■ **Your instructions**: Transcribe exactly the lines that fall between the one holding "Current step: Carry" and the one holding "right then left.", inclusive, from the entries below.

■ **Available data**:

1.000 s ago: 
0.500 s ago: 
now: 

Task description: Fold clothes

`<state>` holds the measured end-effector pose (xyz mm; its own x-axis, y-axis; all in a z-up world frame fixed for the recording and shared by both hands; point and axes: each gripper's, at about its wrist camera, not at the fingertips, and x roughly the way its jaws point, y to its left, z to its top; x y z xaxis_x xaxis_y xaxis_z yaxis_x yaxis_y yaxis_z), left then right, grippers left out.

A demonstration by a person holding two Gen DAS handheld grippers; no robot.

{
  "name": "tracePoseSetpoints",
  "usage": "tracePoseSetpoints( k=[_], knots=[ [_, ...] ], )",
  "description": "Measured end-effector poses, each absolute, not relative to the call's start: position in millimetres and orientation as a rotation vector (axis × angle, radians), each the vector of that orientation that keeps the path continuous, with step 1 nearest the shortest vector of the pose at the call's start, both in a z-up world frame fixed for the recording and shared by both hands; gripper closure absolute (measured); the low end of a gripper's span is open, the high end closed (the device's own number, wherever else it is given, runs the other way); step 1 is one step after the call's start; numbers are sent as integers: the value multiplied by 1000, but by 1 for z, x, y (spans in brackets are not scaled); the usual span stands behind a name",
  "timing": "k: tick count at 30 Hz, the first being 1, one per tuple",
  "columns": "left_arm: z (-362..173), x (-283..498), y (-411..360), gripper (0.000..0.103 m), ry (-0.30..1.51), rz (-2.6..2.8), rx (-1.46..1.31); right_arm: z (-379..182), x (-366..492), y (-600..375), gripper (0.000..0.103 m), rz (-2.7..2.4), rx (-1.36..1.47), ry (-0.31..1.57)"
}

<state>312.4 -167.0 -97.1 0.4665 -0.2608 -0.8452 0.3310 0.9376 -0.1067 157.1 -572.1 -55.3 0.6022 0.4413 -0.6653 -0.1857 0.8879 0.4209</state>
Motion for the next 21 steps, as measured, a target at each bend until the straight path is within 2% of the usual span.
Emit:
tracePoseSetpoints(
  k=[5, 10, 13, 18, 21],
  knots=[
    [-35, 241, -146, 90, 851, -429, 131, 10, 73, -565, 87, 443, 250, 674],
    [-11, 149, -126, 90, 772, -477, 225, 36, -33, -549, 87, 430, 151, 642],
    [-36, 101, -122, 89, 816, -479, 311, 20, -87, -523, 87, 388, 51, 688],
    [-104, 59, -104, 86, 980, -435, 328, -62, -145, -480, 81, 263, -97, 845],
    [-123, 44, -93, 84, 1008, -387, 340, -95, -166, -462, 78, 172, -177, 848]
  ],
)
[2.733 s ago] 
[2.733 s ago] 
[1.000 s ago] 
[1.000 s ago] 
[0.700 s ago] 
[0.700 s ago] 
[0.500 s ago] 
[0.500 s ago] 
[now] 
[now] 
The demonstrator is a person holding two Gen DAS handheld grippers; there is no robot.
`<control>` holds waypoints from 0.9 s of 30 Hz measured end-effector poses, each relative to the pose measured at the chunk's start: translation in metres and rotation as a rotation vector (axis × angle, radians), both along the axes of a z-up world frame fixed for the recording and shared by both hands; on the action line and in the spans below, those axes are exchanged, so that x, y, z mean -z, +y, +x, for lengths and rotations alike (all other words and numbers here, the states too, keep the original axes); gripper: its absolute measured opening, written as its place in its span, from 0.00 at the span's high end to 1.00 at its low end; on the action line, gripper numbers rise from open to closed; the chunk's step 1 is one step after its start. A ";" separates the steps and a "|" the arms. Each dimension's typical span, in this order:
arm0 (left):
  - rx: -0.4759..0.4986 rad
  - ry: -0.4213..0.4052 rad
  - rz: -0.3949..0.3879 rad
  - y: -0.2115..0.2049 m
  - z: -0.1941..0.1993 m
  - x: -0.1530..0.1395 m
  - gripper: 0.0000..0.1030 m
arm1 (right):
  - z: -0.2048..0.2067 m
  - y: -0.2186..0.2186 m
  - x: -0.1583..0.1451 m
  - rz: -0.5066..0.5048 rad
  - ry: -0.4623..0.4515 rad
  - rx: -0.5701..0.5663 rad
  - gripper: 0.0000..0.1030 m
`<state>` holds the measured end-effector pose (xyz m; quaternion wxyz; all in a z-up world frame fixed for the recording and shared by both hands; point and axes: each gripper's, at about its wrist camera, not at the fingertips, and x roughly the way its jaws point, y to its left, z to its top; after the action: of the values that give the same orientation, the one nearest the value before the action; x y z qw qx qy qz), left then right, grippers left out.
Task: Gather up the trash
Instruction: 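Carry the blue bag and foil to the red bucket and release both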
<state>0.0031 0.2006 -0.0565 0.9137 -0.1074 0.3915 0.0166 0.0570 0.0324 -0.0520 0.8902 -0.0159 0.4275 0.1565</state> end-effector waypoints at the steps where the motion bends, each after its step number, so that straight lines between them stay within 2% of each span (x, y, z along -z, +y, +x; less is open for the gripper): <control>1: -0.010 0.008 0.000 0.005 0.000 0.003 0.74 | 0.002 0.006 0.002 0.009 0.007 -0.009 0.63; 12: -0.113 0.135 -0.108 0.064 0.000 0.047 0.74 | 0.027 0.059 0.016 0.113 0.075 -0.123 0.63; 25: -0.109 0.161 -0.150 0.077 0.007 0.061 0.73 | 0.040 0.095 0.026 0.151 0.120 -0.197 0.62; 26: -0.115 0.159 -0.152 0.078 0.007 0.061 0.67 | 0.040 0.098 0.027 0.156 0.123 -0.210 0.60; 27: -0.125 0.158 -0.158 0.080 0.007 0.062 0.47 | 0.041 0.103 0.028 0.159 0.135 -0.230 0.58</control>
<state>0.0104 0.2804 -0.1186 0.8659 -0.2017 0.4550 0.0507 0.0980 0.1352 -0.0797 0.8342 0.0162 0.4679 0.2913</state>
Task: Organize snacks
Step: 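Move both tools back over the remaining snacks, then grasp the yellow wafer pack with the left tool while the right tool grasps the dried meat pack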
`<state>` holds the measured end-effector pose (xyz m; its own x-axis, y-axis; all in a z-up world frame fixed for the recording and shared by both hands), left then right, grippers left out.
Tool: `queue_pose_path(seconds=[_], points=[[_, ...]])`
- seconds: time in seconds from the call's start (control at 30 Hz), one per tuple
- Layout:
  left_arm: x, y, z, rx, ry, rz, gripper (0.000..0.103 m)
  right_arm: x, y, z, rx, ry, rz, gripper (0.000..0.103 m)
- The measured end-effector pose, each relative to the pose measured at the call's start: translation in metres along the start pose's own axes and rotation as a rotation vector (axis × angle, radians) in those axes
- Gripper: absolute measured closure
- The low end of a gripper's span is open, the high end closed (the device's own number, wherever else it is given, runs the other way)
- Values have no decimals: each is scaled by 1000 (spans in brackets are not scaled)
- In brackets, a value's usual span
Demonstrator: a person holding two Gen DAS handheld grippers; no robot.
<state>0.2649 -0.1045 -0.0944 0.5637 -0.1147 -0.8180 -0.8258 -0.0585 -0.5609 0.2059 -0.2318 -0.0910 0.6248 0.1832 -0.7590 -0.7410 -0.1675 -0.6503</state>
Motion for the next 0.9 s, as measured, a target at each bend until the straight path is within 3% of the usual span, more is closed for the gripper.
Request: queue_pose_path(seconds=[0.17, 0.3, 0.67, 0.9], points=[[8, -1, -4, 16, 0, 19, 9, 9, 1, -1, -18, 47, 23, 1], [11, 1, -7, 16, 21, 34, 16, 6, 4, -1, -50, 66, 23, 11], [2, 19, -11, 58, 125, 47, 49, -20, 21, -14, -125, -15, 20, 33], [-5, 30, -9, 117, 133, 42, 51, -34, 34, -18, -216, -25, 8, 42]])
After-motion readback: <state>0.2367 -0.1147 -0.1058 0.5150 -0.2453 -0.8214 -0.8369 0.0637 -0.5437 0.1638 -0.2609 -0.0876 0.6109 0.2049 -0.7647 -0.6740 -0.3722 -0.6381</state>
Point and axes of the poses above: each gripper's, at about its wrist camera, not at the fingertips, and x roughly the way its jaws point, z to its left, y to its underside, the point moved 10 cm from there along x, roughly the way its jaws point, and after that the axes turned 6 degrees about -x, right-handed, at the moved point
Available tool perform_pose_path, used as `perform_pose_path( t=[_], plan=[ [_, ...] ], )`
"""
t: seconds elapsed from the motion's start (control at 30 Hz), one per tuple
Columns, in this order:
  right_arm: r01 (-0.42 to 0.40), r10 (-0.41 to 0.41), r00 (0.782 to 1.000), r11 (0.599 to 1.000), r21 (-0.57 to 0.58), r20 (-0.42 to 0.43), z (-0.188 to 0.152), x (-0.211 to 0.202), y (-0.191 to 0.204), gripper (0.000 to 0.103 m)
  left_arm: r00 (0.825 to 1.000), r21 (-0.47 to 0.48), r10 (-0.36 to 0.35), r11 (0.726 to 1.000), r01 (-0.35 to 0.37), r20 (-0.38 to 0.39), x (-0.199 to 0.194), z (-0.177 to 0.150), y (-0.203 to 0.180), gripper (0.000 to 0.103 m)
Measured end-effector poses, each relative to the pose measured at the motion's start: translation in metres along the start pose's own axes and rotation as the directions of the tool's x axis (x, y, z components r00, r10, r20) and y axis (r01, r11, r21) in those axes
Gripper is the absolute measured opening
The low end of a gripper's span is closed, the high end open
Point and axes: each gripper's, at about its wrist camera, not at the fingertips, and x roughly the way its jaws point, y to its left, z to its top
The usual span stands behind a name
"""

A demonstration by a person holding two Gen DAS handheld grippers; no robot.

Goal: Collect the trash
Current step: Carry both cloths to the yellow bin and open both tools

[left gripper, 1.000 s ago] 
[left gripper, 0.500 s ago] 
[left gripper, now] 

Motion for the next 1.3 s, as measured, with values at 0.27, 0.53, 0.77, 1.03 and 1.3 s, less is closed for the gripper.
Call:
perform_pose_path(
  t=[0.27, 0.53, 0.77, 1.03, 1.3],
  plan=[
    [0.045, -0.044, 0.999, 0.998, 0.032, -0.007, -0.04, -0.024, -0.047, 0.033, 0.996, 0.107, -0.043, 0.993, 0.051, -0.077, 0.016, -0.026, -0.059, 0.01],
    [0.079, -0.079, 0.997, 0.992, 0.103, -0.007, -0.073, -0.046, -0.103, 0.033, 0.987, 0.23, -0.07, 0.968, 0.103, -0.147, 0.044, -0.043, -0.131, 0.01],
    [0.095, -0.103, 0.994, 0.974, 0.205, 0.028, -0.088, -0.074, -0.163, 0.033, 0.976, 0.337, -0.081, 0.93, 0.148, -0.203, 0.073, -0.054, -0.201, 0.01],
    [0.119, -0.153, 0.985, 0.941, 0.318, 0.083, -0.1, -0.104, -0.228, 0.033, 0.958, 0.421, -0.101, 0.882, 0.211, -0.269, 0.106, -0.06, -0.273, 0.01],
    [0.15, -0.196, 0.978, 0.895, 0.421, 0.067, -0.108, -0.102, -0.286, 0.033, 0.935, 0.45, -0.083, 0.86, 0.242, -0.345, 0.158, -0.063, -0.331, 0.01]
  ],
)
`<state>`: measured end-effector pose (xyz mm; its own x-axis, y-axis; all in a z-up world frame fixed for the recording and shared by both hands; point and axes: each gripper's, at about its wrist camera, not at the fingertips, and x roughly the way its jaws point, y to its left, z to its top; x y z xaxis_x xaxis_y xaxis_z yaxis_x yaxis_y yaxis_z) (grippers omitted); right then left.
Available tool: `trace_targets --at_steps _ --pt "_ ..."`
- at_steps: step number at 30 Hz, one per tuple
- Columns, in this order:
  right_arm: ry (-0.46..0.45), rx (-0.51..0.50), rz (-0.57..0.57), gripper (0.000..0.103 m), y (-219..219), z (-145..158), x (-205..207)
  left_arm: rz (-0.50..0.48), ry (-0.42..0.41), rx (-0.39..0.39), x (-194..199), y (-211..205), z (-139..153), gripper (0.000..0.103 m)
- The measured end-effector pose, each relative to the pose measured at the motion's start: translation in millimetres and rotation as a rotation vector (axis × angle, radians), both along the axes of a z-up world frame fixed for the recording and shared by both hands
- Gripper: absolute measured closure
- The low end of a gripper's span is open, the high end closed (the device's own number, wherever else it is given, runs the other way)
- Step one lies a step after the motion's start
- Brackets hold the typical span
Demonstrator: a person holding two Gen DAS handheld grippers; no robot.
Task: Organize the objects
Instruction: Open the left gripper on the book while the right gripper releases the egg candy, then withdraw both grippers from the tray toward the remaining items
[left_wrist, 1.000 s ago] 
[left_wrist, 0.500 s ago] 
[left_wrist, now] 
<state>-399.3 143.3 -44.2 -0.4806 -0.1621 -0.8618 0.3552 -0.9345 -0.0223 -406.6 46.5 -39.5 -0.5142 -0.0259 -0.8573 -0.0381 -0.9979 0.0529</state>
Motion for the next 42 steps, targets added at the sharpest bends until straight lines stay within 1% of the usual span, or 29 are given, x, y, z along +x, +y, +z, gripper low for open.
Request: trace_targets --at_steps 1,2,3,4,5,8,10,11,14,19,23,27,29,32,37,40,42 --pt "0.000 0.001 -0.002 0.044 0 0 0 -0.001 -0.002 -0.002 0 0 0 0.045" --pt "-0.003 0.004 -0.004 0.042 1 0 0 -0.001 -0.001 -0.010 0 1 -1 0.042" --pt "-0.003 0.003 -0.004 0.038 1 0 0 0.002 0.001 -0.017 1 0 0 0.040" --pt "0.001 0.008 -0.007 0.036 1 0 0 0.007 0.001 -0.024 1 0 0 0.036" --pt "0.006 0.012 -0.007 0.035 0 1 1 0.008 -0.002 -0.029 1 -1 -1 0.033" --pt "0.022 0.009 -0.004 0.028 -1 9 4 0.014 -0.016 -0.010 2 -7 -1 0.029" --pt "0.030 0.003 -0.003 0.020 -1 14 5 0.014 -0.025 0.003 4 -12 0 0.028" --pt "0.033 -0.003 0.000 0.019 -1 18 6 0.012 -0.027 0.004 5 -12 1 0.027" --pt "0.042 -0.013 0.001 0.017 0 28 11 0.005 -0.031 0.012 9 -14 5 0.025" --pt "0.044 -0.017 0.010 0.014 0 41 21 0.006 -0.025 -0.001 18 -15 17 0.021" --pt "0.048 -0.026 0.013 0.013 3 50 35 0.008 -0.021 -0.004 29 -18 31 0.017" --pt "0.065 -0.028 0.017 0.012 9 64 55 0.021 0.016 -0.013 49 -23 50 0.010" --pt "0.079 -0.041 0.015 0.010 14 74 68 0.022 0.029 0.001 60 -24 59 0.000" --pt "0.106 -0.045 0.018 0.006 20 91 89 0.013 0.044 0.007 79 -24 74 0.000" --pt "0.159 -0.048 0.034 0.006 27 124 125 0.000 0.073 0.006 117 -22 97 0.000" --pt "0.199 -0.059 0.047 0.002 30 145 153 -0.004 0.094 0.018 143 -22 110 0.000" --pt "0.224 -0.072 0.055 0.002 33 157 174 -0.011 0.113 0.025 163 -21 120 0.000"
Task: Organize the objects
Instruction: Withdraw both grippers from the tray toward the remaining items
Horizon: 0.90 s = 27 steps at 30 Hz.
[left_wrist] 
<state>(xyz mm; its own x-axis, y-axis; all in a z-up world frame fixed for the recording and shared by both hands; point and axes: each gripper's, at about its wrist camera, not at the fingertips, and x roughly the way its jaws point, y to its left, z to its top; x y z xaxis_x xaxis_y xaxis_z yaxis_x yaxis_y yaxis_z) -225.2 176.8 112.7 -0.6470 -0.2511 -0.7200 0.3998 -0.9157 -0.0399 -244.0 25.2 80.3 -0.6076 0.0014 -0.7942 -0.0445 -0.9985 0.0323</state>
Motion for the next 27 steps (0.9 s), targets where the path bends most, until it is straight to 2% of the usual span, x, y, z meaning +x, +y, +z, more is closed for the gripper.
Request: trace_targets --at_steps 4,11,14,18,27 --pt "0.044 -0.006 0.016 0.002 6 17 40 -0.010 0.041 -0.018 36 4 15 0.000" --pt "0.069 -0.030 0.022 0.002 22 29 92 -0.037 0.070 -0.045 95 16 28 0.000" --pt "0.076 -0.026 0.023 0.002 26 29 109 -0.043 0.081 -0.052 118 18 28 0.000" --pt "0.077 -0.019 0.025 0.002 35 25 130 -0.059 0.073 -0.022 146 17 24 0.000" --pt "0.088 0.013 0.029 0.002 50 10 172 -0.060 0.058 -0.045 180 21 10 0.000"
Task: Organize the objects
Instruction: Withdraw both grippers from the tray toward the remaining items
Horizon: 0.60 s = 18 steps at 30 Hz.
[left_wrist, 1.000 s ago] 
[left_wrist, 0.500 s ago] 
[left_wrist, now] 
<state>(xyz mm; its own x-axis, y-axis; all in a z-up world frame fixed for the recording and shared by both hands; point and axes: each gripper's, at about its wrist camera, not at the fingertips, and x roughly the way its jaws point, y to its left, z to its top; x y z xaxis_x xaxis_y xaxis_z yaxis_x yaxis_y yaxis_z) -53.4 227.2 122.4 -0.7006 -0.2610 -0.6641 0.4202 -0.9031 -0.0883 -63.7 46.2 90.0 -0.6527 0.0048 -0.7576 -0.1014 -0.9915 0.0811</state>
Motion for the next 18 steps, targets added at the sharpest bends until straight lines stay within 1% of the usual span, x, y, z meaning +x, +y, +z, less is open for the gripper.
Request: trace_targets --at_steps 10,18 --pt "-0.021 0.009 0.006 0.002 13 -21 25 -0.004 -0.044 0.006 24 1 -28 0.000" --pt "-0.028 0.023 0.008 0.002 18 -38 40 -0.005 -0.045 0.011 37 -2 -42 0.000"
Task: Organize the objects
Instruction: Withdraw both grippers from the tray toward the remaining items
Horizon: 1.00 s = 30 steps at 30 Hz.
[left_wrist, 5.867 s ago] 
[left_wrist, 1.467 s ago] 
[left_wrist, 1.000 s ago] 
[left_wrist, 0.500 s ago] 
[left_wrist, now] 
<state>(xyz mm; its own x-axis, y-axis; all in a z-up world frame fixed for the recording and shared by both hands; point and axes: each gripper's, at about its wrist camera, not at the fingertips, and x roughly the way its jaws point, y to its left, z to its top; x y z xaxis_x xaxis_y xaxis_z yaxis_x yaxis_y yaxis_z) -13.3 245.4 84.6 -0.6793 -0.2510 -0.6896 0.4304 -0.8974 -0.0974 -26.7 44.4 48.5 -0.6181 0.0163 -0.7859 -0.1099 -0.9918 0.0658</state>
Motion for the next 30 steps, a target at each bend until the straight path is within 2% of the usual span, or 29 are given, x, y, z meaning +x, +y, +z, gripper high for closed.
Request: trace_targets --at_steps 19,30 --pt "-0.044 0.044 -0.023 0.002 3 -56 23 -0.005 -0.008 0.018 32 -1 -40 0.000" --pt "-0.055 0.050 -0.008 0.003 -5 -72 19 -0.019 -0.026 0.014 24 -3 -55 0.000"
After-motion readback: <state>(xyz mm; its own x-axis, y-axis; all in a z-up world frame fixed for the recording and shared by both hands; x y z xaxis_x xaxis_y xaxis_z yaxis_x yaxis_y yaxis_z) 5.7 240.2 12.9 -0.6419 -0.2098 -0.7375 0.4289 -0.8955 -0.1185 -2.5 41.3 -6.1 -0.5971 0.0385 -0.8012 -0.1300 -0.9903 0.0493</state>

■ **Answer space**:
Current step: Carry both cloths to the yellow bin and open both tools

[left gripper, 1.000 s ago] 
[left gripper, 0.500 s ago] 
[left gripper, now] 

Motion for the next 1.3 s, as measured, with values at 0.27, 0.53, 0.77, 1.03 and 1.3 s, less is closed for the gripper.
Call:
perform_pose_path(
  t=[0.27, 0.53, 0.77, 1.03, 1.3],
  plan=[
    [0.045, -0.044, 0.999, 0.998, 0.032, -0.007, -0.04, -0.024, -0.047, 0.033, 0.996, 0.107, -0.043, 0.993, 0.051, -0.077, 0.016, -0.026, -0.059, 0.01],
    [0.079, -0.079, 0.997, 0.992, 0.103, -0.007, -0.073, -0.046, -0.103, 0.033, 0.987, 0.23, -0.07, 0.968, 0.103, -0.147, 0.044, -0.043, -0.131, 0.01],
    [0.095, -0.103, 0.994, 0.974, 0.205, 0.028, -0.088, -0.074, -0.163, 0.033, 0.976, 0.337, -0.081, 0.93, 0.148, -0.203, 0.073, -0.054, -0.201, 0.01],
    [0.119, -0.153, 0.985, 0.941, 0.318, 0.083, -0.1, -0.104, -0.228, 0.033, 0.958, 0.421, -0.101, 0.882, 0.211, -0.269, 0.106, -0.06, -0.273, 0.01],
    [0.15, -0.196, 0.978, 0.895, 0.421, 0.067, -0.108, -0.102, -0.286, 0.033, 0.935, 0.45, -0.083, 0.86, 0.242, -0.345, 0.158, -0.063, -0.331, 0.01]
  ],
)
`<state>`: measured end-effector pose (xyz mm; its own x-axis, y-axis; all in a z-up world frame fixed for the recording and shared by both hands; point and axes: each gripper's, at about its wrist camera, not at the fingertips, and x roughly the way its jaws point, y to its left, z to its top; x y z xaxis_x xaxis_y xaxis_z yaxis_x yaxis_y yaxis_z) (grippers omitted); right then left.

That is the complete output.